Een monumentale kool

Mag ik hier even een monumentje oprichten voor de palmkool? Palmkool als in cavolo nero, de van oorsprong Toscaanse kool die in ons land weliswaar nog lang niet de status van boerenkool heeft bereikt, maar die in toenemende mate ook op Nederlandse bodem wordt geteeld en als gevolg daarvan steeds vaker opduikt in onze groenteschappen, vooral bij eco- en boerderijwinkels en bij de beter gesorteerde groenteboer.

Toegegeven, de palmkool is al vrij monumentaal van zichzelf. Z’n langwerpige, diep donkergroene bladeren, bobbelig als bubbeltjesplastic, groeien aan een stam de lucht in, waar ze weelderig uitwaaieren als het blad van een palmboom. En niet eens een poppenhuispalmboompje hè, de plant kan makkelijk een meter hoog worden en de bladeren minstens dertig centimeter lang. Wanneer je dit blad van onderaf begint te oogsten – en dat is de bedoeling – krijg je een steeds langere kale stam en een steeds imposantere bladenkroon.

Mijn buurttuinvrienden en ik vergaderen dezer dagen over welke groente we komend tuinseizoen willen gaan zaaien, en de Brassica oleracea var. palmifolia staat boven aan mijn verlanglijstje. Niet alleen vanwege z’n robuuste schoonheid natuurlijk, maar ook omdat het gewoon een erg lekkere koolsoort is. Hij smaakt net wat zoeter en delicater dan boerenkool, maar heeft ook iets aards en een klein bittertje. De textuur is stevig, maar minder vezelig dan die van boerenkool.

Zoals gezegd komt de kool oorspronkelijk uit Toscane en vormt daar een conditio sine qua non voor minestrone en ribollita, en het is een veelgebruikt ingrediënt in andere boerse wintersoepen. Je komt hem ook regelmatig tegen ‘in padella’, wat zoveel betekent als dat hij in een pan gaargestoofd is, meestal onder toevoeging van knoflook en een pepertje, soms ook met een paar gesmolten ansjovisjes erbij. Zulke gestoofde palmkool kan vervolgens weer op bruschetta gegeten worden, bijvoorbeeld in combinatie met witte bonen of met ricotta.

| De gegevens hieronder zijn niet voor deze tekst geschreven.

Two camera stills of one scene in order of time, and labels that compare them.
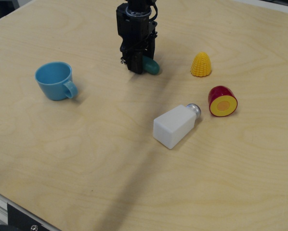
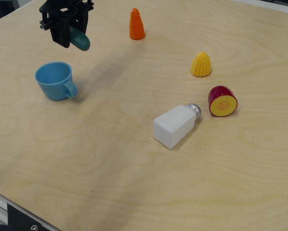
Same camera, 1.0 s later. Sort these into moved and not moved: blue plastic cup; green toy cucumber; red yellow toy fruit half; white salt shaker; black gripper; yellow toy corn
Moved: black gripper; green toy cucumber
Not moved: yellow toy corn; white salt shaker; blue plastic cup; red yellow toy fruit half

Allemaal verrukkelijk – mocht u denken dat ik zo’n alinea als de vorige met droge mond opschrijf; dat is beslist niet het geval – maar vandaag gaan we iets veel minder gebruikelijks doen met de kool. We gaan hem rauw eten, in een winterse salade. Ik zal u eerlijk zeggen: ik wist ook niet dat dit kon. Maar bij mij in de buurt zit een etablissement waar ik graag en vaak ga lunchen en op een dag bestelde ik er de ‘lof-salade, peer, sumac, walnoten & pecorino’ en vond tot mijn verbazing in stukjes gescheurd palmkoolblad op mijn bordje. Sindsdien ben ik helemaal in de ban van deze uitvinding.

Alle credits voor het recept van vandaag mogen wat mij betreft naar de chef van restaurant Bowie in Den Haag. Maar laat ik er voor de volledigheid toch even bij vermelden dat het niet precies dezelfde salade is als die daar uit de keuken komt. Dat zit hem niet alleen in de sumac die ik heb weggelaten – vanwege iets te geparfumeerd – maar vooral in de manier waarop ik de noten – pecan- in plaats van walnoten – heb gekaramelliseerd: in ahornsiroop in plaats van in een suikerkaramel. Dat scheelt een hoop gedoe, en geeft bovendien een wat minder overweldigende zoetheid, wat de smaakbalans als u het mij vraagt ten goede komt.